The Paradox: This week we discussed “The lottery ticket hypothesis: Finding sparse, trainable neural networks” by Frankle and Carbin, ICML, 2019. Recent studies have shown that a deep neural network can be pruned down to as little as 10% of the size of the original network with no loss in test prediction. This leads to a paradox: Training the small, pruned network (randomly initialized) leads to worse test prediction than training a large network and then pruning it. This is heresy to the ML doctrine of “Thou shalt start simple, and then go complex.” What is going on?
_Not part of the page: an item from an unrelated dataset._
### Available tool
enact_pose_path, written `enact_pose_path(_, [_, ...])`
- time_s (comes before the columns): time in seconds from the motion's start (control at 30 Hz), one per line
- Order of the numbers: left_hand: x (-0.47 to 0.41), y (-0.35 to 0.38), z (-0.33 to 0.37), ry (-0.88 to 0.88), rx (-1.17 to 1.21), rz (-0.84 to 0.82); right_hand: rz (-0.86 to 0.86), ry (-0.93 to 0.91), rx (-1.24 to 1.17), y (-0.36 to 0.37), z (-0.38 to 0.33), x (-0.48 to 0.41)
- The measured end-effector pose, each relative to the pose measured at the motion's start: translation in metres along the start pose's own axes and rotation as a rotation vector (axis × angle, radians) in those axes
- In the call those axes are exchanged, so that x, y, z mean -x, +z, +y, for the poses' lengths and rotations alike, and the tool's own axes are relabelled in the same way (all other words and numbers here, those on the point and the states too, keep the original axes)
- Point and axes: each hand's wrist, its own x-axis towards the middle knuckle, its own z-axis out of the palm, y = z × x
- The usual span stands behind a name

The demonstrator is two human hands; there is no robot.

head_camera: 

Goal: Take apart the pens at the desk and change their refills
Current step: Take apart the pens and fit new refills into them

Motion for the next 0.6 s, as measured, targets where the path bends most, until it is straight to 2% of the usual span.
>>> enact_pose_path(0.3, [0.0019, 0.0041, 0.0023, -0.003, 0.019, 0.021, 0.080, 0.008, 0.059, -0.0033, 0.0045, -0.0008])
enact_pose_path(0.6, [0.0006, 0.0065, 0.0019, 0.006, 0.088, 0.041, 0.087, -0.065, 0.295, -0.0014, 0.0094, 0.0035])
The Hypothesis: This paradox suggests that the initialization of the weights of the pruned network matters. This leads to the Lottery Ticket Hypothesis:
The Lottery Ticket Hypothesis: “dense, randomly-initialized, feed-forward networks contain subnetworks (i.e., winning tickets) that—when trained in isolation—reach test prediction comparable to the original network in a similar number of iterations.”
These “winning tickets” start out with an initialization that make training particularly effective. If the winning tickets were re-initialized randomly, they would no longer be winning tickets—training would not reach the same level of test prediction. This may explain why deep and wide networks tend to perform better than shallow, narrow networks—> the deeper, wider networks have more chances of having the winning ticket. It also suggests that training a neural network is akin to stochastic gradient descent seeking out these winning tickets.
The Test, Test, Test: To find the winning ticket, the authors employ iterative pruning. They start with a large neural network, train it a bit, set the smallest-magnitude weights to zero (these weights are no longer trainable), rewind the trainable parameters to their original initialized values, and train again. This is repeated until pruning drastically hurts test prediction. They find that these winning tickets can be as sparse as 3.7% of the original network’s size while having the same if not higher test prediction (Figure 1, solid lines). Interestingly, if they randomly re-initialize the weights of these pruned networks, test prediction decreases considerably (Figure 1, dashed lines, ‘reinit’). Thus, we have a way to identify winning tickets, these winning tickets are a measly fraction of the size of the original network, and their original initialization is crucial to train them. The authors do a thorough job of confirming the robustness of this effect (45 figures in all). However, they did not investigate the properties of the subnetworks (e.g., did pruning happen most in the deeper layers?).
One question I had remaining is if these winning tickets were necessary or sufficient to train the large network. One analysis that could get at this question is the following. First, identify a winning ticket, and then re-initialize its weights in the original, large network. This ensures that this subnetwork is no longer is a winning ticket. Keep repeating this process. After removing winning tickets, does the large network fail to train? How many winning tickets does the large network have? Will the large network always have a winning ticket? We could also do the reverse of this: For a large network, keep initializing subnetworks that are winning tickets. Is it the case that with more winning tickets, the network trains faster with higher test prediction?
Implications for deep learning: There are several implications for deep learning. 1. Finding out what is special about the initializations of these winning tickets may help us improve initialization strategies. 2. We may be able to improve optimization techniques by better guiding stochastic gradient descent to find and train the winning ticket as fast as possible. 3. New theory that focuses on subnetworks may lead to more insight into deep learning. 4. These winning tickets may be helpful for solving other tasks (i.e., transfer learning). There have already been some follow up studies about these issues and re-examining the lottery ticket hypothesis: Liu et al., 2019, Crowley et al., 2019, Frankle et al., 2019, Zhou et al, 2019.
Does the brain have winning tickets? I had one recurring thought while reading this paper: I know brains prune synaptic connections substantially during development—could the brain also consist of whittled-down winning tickets? After some searching, I realized that it is largely unknown the amount of pruning that occurs or when certain pruning happens. What would be some tell-tale signs of winning tickets? First, substantial pruning should occur (and likely does…perhaps as much as 50%). Second, randomly initializing a developing circuit should lead to a drop in performance after the same amount of training as a control subject (not sure if we can randomly set synaptic weights yet). Third, what would happen if we could prune small-magnitude synaptic connections ourselves during development? Could the brain recover? These tests could first be carried out in insects, where we have gene lines, optogenetics, whole-brain recordings, and well-labeled cell types.